* _Activity_:
Scan the data below for the string "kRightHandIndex". Show every line where it turns up.

• • • • •

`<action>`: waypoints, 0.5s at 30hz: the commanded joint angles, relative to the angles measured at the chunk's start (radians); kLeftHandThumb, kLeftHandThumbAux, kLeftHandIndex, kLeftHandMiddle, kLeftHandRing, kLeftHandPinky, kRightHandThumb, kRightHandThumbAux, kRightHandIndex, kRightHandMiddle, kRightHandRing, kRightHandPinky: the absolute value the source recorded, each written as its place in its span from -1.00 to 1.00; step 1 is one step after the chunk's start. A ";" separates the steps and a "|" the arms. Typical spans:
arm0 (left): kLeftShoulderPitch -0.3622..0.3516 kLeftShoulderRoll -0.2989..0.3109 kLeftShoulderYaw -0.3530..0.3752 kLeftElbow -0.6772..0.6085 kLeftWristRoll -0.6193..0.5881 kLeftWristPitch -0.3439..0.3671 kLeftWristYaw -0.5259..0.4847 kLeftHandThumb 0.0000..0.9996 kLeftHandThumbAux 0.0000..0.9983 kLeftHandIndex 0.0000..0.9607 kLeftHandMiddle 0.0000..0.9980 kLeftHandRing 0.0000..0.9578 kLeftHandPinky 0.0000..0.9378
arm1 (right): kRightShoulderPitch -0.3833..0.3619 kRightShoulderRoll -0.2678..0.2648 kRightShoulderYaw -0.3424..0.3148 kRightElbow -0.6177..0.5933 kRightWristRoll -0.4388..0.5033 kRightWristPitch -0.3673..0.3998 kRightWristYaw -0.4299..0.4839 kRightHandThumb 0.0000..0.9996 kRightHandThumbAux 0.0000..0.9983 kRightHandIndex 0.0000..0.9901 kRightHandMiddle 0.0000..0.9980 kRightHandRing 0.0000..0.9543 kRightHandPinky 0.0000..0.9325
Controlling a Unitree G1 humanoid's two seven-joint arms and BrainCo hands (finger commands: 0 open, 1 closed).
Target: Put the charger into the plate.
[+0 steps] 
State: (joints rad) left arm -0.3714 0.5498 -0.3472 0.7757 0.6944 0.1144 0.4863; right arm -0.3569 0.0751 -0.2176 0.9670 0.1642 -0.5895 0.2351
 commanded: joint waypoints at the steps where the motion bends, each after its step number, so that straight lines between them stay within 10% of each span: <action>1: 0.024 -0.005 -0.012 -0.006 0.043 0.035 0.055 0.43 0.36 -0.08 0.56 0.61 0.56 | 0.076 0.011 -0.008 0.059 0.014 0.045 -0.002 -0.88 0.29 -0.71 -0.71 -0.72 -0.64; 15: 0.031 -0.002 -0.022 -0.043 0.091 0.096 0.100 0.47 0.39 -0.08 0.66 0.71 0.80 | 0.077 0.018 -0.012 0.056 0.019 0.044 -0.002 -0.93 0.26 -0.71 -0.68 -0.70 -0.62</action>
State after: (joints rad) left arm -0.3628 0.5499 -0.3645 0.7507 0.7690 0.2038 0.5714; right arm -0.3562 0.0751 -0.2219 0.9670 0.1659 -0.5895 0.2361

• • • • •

* _Result_:
`<action>`: waypoints, 0.5s at 30hz: the commanded joint angles, relative to the angles measured at the chunk's start (radians); kLeftHandThumb, kLeftHandThumbAux, kLeftHandIndex, kLeftHandMiddle, kLeftHandRing, kLeftHandPinky, kRightHandThumb, kRightHandThumbAux, kRightHandIndex, kRightHandMiddle, kRightHandRing, kRightHandPinky: the absolute value the source recorded, each written as its place in its span from -1.00 to 1.00; step 1 is one step after the chunk's start. A ";" separates the steps and a "|" the arms. Typical spans:
arm1 (right): kRightShoulderPitch -0.3833..0.3619 kRightShoulderRoll -0.2678..0.2648 kRightShoulderYaw -0.3424..0.3148 kRightElbow -0.6177..0.5933 kRightWristRoll -0.4388..0.5033 kRightWristPitch -0.3673..0.3998 kRightWristYaw -0.4299..0.4839 kRightHandThumb 0.0000..0.9996 kRightHandThumbAux 0.0000..0.9983 kRightHandIndex 0.0000..0.9901 kRightHandMiddle 0.0000..0.9980 kRightHandRing 0.0000..0.9543 kRightHandPinky 0.0000..0.9325

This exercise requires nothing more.